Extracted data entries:
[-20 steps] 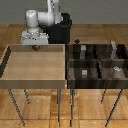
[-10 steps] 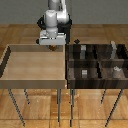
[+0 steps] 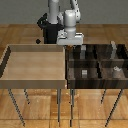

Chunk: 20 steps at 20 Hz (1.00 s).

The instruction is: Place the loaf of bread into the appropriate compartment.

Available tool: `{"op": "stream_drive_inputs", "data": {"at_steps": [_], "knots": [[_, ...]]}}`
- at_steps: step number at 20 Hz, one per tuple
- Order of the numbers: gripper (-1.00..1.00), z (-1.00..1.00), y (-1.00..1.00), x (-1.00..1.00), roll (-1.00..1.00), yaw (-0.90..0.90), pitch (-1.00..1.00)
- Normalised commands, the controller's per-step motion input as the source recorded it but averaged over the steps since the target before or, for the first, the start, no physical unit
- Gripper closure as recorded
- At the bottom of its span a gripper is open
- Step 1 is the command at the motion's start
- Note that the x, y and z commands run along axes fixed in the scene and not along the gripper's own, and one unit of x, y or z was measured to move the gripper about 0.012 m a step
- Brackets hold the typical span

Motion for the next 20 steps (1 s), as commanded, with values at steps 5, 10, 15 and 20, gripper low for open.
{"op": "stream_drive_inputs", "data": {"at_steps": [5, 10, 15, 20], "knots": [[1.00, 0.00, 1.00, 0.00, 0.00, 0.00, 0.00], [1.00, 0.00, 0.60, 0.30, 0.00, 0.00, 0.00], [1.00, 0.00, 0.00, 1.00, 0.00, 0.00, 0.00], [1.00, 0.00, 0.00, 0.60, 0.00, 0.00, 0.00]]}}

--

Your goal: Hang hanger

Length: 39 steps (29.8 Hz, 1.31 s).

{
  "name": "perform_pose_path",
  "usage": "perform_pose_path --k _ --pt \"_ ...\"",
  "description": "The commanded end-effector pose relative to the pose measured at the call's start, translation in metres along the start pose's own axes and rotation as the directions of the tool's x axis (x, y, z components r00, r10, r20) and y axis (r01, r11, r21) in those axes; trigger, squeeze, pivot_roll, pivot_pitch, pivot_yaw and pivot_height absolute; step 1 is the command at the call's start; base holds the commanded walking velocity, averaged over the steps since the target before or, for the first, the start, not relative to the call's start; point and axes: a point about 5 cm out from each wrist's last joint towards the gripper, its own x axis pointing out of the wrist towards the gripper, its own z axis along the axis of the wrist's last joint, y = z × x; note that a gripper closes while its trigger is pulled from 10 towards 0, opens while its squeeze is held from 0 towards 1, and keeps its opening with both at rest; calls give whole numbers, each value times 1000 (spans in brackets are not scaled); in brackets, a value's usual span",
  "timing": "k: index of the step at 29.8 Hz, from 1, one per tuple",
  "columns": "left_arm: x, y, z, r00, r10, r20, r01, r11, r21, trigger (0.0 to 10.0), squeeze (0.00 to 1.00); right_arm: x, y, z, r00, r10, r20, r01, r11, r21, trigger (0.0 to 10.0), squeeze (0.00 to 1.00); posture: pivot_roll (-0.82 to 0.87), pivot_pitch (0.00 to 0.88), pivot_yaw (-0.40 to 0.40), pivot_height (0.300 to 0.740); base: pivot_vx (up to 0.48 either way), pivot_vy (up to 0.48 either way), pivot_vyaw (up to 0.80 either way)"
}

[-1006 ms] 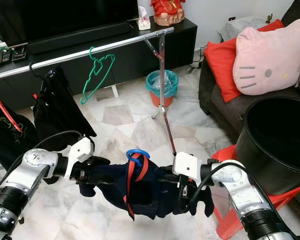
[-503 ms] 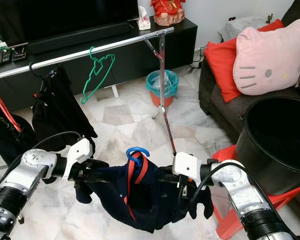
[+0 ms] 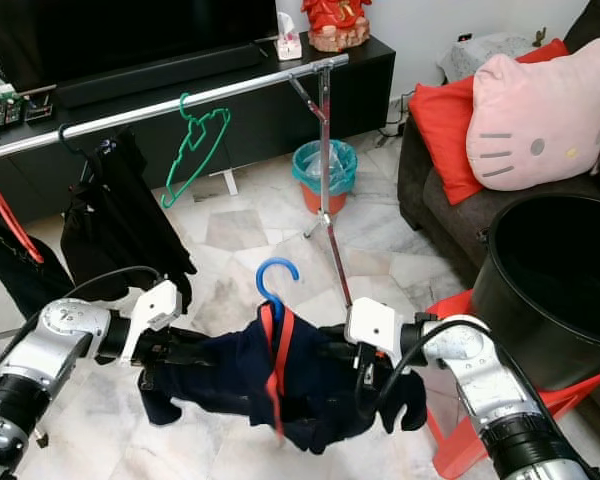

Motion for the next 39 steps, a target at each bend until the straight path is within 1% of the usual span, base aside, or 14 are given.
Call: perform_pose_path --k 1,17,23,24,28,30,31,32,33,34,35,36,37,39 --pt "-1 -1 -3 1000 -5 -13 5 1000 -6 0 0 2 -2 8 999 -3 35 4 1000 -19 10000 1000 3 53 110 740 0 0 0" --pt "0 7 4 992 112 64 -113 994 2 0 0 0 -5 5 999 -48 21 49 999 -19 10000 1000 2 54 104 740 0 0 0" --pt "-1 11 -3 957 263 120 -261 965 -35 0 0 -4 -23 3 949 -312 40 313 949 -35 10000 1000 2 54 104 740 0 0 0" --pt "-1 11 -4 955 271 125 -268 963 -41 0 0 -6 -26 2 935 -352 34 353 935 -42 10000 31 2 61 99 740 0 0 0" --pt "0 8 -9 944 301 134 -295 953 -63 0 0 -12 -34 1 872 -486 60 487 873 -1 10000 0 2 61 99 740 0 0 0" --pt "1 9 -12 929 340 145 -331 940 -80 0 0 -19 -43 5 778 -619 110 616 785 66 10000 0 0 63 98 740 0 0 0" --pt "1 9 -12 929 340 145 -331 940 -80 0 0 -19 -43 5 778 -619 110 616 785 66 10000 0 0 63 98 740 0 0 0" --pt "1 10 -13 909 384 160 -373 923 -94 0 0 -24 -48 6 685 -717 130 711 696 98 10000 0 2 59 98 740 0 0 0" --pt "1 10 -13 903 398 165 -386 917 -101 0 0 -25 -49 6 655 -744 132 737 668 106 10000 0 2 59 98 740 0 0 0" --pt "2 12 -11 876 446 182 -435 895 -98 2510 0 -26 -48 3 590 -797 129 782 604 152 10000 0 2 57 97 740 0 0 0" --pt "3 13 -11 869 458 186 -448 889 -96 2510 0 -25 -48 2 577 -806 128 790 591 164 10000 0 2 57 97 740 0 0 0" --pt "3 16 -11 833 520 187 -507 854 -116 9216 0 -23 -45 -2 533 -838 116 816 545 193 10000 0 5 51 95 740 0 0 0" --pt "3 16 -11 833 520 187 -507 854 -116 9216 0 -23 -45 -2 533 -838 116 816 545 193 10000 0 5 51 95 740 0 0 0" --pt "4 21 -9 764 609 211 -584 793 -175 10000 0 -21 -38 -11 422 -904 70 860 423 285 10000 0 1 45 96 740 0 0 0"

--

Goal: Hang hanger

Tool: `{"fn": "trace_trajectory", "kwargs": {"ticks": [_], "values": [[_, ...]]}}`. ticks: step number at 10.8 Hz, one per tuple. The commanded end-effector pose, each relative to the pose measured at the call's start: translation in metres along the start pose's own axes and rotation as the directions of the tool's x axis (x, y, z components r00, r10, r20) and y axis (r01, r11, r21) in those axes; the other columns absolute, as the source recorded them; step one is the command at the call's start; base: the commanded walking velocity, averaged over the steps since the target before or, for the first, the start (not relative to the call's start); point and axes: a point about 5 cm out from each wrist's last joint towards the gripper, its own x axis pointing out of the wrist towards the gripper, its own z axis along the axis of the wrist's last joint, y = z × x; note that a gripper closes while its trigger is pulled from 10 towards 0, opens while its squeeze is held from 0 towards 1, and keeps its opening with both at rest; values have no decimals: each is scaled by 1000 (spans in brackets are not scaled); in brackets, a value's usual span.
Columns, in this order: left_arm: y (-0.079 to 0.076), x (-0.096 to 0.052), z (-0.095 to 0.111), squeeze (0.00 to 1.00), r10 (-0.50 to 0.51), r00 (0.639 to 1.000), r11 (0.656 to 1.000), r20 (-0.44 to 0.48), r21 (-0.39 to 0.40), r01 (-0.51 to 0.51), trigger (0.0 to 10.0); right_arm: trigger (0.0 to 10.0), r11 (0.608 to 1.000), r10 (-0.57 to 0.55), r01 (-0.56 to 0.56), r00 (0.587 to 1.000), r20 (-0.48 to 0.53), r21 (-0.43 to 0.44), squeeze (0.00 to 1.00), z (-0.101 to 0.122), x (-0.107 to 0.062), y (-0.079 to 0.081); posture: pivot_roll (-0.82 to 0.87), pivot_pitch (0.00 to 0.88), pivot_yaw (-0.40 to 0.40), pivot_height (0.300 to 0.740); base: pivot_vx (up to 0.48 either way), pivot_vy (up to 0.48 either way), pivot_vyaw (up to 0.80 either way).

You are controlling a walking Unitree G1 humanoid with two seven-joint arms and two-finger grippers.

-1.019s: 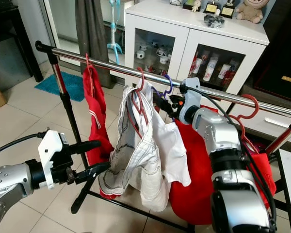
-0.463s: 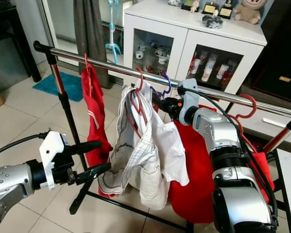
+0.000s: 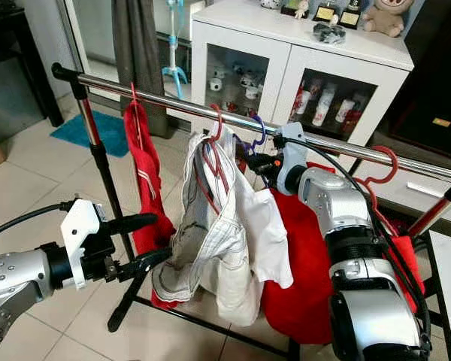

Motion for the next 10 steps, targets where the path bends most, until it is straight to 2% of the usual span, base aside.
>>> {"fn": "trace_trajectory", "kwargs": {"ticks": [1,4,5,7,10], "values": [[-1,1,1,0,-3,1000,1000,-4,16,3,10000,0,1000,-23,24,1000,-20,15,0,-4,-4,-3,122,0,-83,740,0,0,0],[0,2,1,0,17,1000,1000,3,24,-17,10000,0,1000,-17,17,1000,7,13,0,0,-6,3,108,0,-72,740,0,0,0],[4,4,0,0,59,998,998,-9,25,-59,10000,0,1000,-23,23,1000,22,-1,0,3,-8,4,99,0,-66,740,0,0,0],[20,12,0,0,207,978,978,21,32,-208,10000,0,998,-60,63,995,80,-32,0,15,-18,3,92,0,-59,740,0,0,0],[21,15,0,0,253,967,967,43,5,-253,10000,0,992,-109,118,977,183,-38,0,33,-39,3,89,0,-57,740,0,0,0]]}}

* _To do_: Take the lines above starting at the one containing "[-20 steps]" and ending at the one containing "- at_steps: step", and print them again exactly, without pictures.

* _Result of the task_:
[-20 steps] 
[-10 steps] 
[+0 steps] 

Chunk: 20 steps at 20 Hz (1.00 s).

The instruction is: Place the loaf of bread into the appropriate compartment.

Available tool: `{"op": "stream_drive_inputs", "data": {"at_steps": [_], "knots": [[_, ...]]}}`
- at_steps: step number at 20 Hz, one per tuple

For this exercise, nothing more remains to be given.